Today, I finished a workshop with a number of youth-serving professionals called Knowing Who You Are by the Casey Foundation to identify and propose strategies for addressing personal and professional biases.
I loved it. So much of what I write about is related to identity and the benefits to finding our roots. Whether it’s about finding a lost family member or the trauma created by interpersonal violence or parental kidnapping, for me, it is all based on the critical journey of getting to know who you are.
There is much about my culture that I don’t know since I grew up in a splintered home. What foods do people of my ethnic or cultural group love? What traditions did my family observe? Honestly, I have no idea.
What I do know, having talked to around twenty strangers for the past two days, is that there are a lot of people like me (and like my kids) who have missing family members that they hope to find and reunite with, and it’s that journey that helps us develop healthy racial and ethnic identities.
I go to great efforts and expense to know my family in Kentucky and Indiana, and it’s been one of the greatest joys of my life. I get to see them every two years, and I can’t imagine my life without them. But I’ve made much too little effort to know my maternal relatives from Louisiana. That’s on my bucket list, I’ve decided.
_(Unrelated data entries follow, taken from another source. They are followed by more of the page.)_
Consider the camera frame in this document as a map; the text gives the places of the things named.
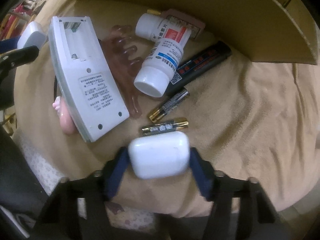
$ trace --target red label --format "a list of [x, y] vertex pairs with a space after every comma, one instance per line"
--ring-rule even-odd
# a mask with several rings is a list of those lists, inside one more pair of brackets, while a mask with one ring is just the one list
[[184, 35], [184, 33], [186, 32], [187, 28], [186, 27], [182, 27], [180, 33], [178, 34], [178, 37], [176, 38], [176, 42], [180, 43], [182, 36]]
[[171, 40], [175, 40], [176, 37], [178, 36], [178, 32], [173, 30], [173, 29], [168, 29], [168, 31], [165, 34], [165, 38], [171, 39]]

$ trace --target blue stripe on label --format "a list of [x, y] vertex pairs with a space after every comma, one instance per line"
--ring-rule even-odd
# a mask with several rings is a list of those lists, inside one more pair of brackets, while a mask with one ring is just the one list
[[176, 68], [178, 67], [178, 64], [173, 60], [173, 58], [169, 57], [166, 54], [163, 54], [161, 52], [158, 53], [159, 56], [165, 57], [167, 60], [169, 60]]

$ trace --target cardboard flap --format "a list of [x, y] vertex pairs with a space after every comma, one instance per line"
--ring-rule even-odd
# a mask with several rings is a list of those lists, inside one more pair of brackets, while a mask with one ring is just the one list
[[175, 8], [204, 21], [252, 61], [316, 64], [310, 41], [277, 0], [119, 0]]

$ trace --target white plastic bottle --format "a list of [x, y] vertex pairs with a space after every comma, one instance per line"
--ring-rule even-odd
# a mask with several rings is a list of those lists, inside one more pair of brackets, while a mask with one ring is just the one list
[[191, 30], [152, 14], [143, 14], [136, 35], [156, 41], [134, 80], [135, 87], [152, 97], [163, 96], [183, 56]]

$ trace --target brown cloth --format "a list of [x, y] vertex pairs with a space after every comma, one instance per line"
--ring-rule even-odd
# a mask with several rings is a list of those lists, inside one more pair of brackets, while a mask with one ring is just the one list
[[[48, 0], [36, 21], [45, 30], [53, 15], [90, 16], [98, 38], [115, 24], [133, 24], [146, 11], [138, 5], [102, 0]], [[214, 42], [209, 33], [189, 41], [184, 59]], [[151, 42], [138, 40], [136, 56], [145, 56]], [[166, 119], [186, 117], [190, 145], [215, 169], [231, 177], [257, 177], [277, 210], [289, 207], [315, 185], [320, 155], [315, 151], [318, 125], [316, 66], [252, 63], [233, 49], [225, 62], [188, 84], [191, 96]], [[49, 44], [38, 59], [19, 67], [15, 80], [18, 124], [43, 157], [72, 179], [101, 169], [121, 146], [141, 136], [148, 111], [159, 102], [140, 97], [143, 115], [127, 119], [95, 143], [79, 134], [66, 136], [52, 108], [54, 70]], [[210, 210], [191, 172], [163, 179], [141, 180], [129, 168], [114, 202], [168, 213], [203, 216]]]
What were your family’s traditions growing up? Do your people eat anything in particular that brings you comfort and joy?
There’s no question that you can create a new family in life if you need to, but getting to know and accept your history, finding your lost family members goes a great distance in truly knowing who you are.
Have a great week. I’ll be off with my kids in the sun, having some intense family time and getting some much-needed rest and relaxation.